A faithful transcription of all lines below is the expected answer.
--------------------------------------------------
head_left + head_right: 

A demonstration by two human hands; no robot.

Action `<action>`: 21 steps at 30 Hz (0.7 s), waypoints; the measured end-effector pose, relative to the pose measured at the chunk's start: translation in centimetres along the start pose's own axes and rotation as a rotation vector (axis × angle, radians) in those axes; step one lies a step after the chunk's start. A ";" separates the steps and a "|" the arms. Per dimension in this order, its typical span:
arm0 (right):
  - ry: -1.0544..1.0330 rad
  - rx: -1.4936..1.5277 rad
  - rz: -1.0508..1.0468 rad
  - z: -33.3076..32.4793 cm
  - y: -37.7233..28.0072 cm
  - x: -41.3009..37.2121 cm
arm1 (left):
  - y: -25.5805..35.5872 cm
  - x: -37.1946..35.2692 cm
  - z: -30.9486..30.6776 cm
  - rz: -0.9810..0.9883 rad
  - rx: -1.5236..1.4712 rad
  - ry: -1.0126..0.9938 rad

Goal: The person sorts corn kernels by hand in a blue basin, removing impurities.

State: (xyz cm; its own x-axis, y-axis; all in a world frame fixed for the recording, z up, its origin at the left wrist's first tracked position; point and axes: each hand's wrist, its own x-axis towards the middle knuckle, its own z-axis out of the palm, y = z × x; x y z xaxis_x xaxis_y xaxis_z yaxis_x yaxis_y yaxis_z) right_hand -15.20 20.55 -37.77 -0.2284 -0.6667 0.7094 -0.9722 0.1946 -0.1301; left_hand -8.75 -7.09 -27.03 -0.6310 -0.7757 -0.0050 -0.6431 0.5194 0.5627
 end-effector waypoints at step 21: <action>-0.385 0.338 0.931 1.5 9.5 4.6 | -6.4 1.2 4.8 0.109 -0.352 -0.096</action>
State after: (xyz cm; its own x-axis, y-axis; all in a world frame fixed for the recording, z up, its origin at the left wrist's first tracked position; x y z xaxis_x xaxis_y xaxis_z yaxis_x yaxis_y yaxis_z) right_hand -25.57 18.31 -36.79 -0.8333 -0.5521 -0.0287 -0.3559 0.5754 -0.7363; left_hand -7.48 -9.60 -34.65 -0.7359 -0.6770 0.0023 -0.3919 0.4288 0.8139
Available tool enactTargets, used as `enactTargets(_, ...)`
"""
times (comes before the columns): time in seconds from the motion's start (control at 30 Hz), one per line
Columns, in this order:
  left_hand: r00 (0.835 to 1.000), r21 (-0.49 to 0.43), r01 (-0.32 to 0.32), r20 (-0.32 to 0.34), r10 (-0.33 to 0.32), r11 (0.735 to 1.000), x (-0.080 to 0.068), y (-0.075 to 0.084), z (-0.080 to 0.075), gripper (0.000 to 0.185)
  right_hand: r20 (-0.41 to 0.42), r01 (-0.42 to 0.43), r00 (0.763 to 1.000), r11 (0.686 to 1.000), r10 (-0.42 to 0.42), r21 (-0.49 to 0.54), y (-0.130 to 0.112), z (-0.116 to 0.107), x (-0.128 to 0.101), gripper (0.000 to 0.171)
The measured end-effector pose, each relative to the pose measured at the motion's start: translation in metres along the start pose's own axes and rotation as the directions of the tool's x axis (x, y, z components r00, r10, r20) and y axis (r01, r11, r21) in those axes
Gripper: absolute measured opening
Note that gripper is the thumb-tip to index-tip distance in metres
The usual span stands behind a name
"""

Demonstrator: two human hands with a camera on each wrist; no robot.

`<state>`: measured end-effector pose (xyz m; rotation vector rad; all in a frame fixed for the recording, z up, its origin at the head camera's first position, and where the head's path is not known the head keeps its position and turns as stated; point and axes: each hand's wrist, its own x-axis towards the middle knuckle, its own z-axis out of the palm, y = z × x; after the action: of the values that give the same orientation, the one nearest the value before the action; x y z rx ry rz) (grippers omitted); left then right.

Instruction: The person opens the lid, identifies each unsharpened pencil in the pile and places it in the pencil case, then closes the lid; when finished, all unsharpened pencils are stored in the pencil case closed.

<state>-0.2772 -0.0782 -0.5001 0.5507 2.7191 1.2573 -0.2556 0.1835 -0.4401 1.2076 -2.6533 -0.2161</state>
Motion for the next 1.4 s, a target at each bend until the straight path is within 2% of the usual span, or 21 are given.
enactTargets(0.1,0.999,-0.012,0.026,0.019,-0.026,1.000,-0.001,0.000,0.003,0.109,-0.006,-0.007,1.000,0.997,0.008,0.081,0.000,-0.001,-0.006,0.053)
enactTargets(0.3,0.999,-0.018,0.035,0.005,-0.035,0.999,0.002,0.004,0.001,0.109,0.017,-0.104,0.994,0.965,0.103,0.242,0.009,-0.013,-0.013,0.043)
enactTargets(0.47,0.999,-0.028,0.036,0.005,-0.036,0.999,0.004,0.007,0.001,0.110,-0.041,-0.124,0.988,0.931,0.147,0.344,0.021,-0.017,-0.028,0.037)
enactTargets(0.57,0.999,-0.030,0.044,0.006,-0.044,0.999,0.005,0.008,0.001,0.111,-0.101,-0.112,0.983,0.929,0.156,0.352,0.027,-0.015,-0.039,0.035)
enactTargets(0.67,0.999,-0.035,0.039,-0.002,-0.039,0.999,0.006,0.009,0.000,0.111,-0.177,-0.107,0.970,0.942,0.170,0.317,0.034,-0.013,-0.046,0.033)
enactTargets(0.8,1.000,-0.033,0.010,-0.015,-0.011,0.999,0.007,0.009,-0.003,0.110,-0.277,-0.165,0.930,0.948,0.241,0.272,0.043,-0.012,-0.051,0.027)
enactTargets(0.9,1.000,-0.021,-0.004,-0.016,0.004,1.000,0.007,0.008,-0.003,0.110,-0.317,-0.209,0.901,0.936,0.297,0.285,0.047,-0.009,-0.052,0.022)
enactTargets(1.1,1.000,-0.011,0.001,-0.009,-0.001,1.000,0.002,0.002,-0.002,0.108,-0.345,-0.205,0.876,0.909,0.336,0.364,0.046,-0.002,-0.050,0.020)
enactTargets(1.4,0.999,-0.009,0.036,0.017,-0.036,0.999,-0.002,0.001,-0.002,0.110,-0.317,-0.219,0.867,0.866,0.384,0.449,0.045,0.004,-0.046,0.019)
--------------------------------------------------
* WRITTEN REPLY
head_left + head_right: 

A demonstration by two human hands; no robot.

Action `<action>`: 21 steps at 30 Hz (0.7 s), waypoints; the measured end-effector pose, relative to the pose measured at the chunk's start: translation in centimetres along the start pose's own axes and rotation as a rotation vector (axis × angle, radians) in those axes; step one lies a step after the chunk's start. A ";" separates the steps and a "|" the arms. Per dimension in this order, its typical span:
arm0 (right):
  - ry: -1.0544..1.0330 rad
  - rx: -1.4936..1.5277 rad
  - rz: -1.0508..1.0468 rad
  - z: -33.3076..32.4793 cm
  - y: -37.7233..28.0072 cm
  - x: -41.3009..37.2121 cm
arm1 (left):
  - y: -25.5805..35.5872 cm
  - x: -37.1946..35.2692 cm
  - z: -30.9486..30.6776 cm
  - rz: -0.9810..0.9883 rad
  - rx: -1.5236..1.4712 rad
  - ry: -1.0126..0.9938 rad

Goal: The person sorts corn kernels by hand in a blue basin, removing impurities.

State: (xyz cm; its own x-axis, y-axis; all in a world frame fixed for the recording, z up, its origin at the left wrist's first tracked position; point and axes: each hand's wrist, its own x-axis towards the middle knuckle, its own z-axis out of the palm, y = z × x; x y z xaxis_x xaxis_y xaxis_z yaxis_x yaxis_y yaxis_z) right_hand -15.20 20.55 -37.77 -0.2284 -0.6667 0.7094 -0.9722 0.1946 -0.1301; left_hand -8.75 -7.09 -27.03 -0.6310 -0.7757 -0.0050 -0.6431 0.5194 0.5627
 end-effector waypoints at step 21: <action>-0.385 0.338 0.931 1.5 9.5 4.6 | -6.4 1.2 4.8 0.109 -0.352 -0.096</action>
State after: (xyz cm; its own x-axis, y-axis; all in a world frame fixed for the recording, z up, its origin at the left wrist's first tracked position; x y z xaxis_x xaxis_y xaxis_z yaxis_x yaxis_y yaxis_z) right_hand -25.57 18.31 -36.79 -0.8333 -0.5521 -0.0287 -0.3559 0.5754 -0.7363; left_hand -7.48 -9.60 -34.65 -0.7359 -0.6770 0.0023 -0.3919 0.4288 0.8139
Available tool enactTargets, used as `enactTargets(_, ...)`
"""
times (comes before the columns): time in seconds from the motion's start (control at 30 Hz), one per line
Columns, in this order:
  left_hand: r00 (0.835 to 1.000), r21 (-0.49 to 0.43), r01 (-0.32 to 0.32), r20 (-0.32 to 0.34), r10 (-0.33 to 0.32), r11 (0.735 to 1.000), x (-0.080 to 0.068), y (-0.075 to 0.084), z (-0.080 to 0.075), gripper (0.000 to 0.185)
  right_hand: r20 (-0.41 to 0.42), r01 (-0.42 to 0.43), r00 (0.763 to 1.000), r11 (0.686 to 1.000), r10 (-0.42 to 0.42), r21 (-0.49 to 0.54), y (-0.130 to 0.112), z (-0.116 to 0.107), x (-0.128 to 0.101), gripper (0.000 to 0.171)
The measured end-effector pose, each relative to the pose measured at the motion's start: translation in metres along the start pose's own axes and rotation as the directions of the tool's x axis (x, y, z components r00, r10, r20) and y axis (r01, r11, r21) in those axes
Gripper: absolute measured opening
Note that gripper is the thumb-tip to index-tip distance in metres
The usual span stands behind a name
"""

Demonstrator: two human hands with a camera on each wrist; no robot.

`<state>`: measured end-effector pose (xyz m; rotation vector rad; all in a frame fixed for the recording, z up, its origin at the head camera's first position, and where the head's path is not known the head keeps its position and turns as stated; point and axes: each hand's wrist, its own x-axis towards the middle knuckle, its own z-axis out of the palm, y = z × x; after the action: of the values that give the same orientation, the one nearest the value before the action; x y z rx ry rz) (grippers omitted); left then right.

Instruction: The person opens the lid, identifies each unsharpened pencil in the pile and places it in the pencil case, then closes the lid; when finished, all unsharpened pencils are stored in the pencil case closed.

<state>-0.2772 -0.0782 -0.5001 0.5507 2.7191 1.2573 -0.2556 0.1835 -0.4401 1.2076 -2.6533 -0.2161</state>
Motion for the next 1.4 s, a target at each bend until the straight path is within 2% of the usual span, or 21 are given.
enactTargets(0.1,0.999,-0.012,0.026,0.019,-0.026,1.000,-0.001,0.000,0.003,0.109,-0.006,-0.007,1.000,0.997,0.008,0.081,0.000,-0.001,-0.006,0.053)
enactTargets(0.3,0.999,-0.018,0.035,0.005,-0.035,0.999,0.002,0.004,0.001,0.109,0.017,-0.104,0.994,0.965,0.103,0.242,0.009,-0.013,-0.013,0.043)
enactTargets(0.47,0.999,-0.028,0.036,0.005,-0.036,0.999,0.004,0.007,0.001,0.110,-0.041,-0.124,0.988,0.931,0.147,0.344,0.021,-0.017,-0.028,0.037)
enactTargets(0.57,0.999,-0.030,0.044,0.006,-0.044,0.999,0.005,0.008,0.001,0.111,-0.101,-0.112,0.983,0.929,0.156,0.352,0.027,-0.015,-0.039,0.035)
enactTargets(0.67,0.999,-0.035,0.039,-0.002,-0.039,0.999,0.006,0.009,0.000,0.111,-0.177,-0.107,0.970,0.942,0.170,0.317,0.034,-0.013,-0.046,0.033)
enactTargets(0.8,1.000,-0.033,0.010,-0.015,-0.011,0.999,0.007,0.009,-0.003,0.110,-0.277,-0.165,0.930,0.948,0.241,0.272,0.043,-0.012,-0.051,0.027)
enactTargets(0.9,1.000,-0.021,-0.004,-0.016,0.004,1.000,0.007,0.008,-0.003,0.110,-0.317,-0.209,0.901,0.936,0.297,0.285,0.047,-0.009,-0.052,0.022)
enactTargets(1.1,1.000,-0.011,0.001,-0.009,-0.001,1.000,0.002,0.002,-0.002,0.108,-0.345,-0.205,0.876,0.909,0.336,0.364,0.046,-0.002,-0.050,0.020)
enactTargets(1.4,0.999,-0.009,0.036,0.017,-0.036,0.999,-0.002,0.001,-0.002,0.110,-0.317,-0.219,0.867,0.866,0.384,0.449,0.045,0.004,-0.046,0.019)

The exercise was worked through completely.